В середине января «твой Л.» сошел с трапа парохода, примчавшего его на Капри из Неаполя, и, даже не поселившись в отеле, прямо с пристани отправился на виллу Горького. После обычных приветствий друзья поднялись в кабинет Максимушки, где, как предполагал Андреев, рухнут преграды и «польются, как встарь, глаголы живой жизни». Что случилось между ними в тот вечер — доподлинно не известно никому. Заключительную часть «свидания титанов» видел живущий тогда на Капри Иван Бунин. По его словам, в горьковском кабинете атмосфера была натянута как струна. Хозяин, мрачный как никогда, сидел в своем кресле, Андреев расхаживал по кабинету. Разговор был явно завершен, но оба друга еще не могли в это поверить, в комнате повисло «тягостное молчание», лишь изредка оно прерывалось репликами: «Да, так вот, Леонид», «Ты понимаешь… понимаешь… Алексей», «Так вот, Леонид». Бунин клялся близким, что эта сцена тянулась час, пока всех троих не позвали к чаю: «За чаем стало немного легче, хотя фальшиво-натянутая атмосфера продолжалась»[478].

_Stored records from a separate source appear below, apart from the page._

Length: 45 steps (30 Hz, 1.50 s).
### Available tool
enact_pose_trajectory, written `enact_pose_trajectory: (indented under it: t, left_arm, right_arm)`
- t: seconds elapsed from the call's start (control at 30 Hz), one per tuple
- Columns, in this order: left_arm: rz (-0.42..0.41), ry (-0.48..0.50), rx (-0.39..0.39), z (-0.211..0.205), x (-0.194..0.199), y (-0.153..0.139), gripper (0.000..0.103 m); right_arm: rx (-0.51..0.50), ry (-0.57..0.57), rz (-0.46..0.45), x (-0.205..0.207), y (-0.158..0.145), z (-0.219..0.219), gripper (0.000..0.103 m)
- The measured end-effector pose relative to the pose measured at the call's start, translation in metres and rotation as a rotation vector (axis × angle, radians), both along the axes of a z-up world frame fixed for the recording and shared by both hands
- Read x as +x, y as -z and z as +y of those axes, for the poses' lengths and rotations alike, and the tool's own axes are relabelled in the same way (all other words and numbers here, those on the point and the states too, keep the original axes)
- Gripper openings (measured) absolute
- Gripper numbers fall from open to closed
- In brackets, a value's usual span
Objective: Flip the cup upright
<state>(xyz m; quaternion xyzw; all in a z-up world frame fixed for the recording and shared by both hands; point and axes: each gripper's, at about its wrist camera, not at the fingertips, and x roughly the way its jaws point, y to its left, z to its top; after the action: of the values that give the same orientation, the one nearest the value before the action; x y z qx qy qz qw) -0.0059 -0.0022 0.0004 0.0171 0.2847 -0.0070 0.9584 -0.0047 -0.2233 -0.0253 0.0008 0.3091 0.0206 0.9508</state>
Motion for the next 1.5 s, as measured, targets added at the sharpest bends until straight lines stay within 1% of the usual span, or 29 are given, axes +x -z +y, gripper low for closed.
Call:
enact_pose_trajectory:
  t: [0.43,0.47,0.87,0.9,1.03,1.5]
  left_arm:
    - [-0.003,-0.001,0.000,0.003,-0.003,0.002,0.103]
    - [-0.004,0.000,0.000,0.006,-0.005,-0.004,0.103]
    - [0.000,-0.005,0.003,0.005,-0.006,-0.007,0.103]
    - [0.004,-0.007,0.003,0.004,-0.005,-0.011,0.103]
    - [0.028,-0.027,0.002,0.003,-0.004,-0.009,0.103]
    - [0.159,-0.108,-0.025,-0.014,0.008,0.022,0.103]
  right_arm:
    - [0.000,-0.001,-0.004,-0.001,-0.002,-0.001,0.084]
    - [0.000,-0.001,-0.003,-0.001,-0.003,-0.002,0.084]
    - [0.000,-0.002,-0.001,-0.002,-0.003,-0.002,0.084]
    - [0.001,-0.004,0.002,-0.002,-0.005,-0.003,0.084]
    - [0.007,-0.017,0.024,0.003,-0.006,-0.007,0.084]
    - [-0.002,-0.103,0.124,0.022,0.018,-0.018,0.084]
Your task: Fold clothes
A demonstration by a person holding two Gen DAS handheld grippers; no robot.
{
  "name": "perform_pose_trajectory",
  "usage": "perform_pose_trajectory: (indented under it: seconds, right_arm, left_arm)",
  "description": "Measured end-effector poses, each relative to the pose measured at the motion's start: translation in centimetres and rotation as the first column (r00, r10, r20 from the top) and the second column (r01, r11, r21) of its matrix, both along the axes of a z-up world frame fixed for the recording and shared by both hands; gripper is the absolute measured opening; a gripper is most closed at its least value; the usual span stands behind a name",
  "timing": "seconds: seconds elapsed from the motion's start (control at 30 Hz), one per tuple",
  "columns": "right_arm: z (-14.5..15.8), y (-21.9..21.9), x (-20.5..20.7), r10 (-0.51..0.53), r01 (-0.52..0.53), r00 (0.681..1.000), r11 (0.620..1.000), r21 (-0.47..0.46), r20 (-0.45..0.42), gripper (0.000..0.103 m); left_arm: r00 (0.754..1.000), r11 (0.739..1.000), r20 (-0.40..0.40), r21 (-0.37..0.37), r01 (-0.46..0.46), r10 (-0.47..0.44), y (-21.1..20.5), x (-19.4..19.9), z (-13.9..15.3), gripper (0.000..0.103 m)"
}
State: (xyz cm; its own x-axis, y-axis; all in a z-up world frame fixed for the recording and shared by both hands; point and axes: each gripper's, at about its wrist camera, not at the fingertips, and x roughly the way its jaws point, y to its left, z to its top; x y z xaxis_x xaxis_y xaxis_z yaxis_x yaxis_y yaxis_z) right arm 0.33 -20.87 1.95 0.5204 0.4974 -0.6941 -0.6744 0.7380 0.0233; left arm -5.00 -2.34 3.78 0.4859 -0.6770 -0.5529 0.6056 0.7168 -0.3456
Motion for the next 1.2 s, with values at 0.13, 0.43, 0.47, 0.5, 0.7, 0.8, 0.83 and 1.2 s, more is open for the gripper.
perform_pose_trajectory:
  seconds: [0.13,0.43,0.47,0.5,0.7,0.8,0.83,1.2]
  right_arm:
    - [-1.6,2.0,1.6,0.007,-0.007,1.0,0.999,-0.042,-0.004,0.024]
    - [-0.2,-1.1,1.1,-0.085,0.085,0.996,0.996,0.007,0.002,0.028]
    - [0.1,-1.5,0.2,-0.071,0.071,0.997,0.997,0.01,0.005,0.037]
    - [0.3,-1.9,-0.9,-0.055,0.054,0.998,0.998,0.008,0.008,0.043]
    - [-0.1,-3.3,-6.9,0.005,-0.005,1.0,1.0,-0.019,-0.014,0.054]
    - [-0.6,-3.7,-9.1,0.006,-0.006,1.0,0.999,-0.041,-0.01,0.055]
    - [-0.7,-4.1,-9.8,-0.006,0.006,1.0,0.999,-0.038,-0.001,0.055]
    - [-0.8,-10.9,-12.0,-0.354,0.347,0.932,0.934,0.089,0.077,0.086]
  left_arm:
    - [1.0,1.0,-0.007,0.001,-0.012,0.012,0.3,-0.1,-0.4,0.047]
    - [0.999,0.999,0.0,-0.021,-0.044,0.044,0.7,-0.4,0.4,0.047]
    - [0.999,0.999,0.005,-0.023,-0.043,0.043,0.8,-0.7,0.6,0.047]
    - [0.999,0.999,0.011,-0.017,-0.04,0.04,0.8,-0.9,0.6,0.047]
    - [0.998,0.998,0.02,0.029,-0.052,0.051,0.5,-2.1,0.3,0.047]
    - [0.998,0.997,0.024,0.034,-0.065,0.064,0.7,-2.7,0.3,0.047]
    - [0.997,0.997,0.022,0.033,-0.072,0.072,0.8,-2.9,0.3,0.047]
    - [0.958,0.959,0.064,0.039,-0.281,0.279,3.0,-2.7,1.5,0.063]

«Ах, дорогой Александр Александрович, какое скверное чувство унес я с Капри от свидания с Горьким», — не открывая подробностей встречи, пишет о ней Андреев, добавляя забавную и — с моей точки зрения — глубоко верную характеристику бывшего друга: что «…учительствует сухо и беспрерывно, и, учительствуя, имеет вид даже страшный: человека как бы спящего или погруженного в транс»[479]. Действительно, Алексей Максимович, чья и общественная, и личная жизнь была во все времена крайне запутанной, чьи убеждения частенько менялись, причем совершенно незаметно для их обладателя, имел поучения прямо-таки на все случаи жизни. Этот уникальный человек, высказываясь буквально по любому поводу, казалось, ни на секунду не сомневался в собственной правоте. Есть конечно же и другие мнения о Горьком 1910-х годов, но для Андреева у Максимушки оказалась припасена лишь маска «учителя жизни». «Строго осуждает любовь, ревность, детей, Россию, пессимизм, за восемь лет не научился итальянскому и живет среди народа как глухонемой…»[480] — так с недоумением вспоминал Леонид об этой — крайне неудачной — попытке «склеить» старую дружбу.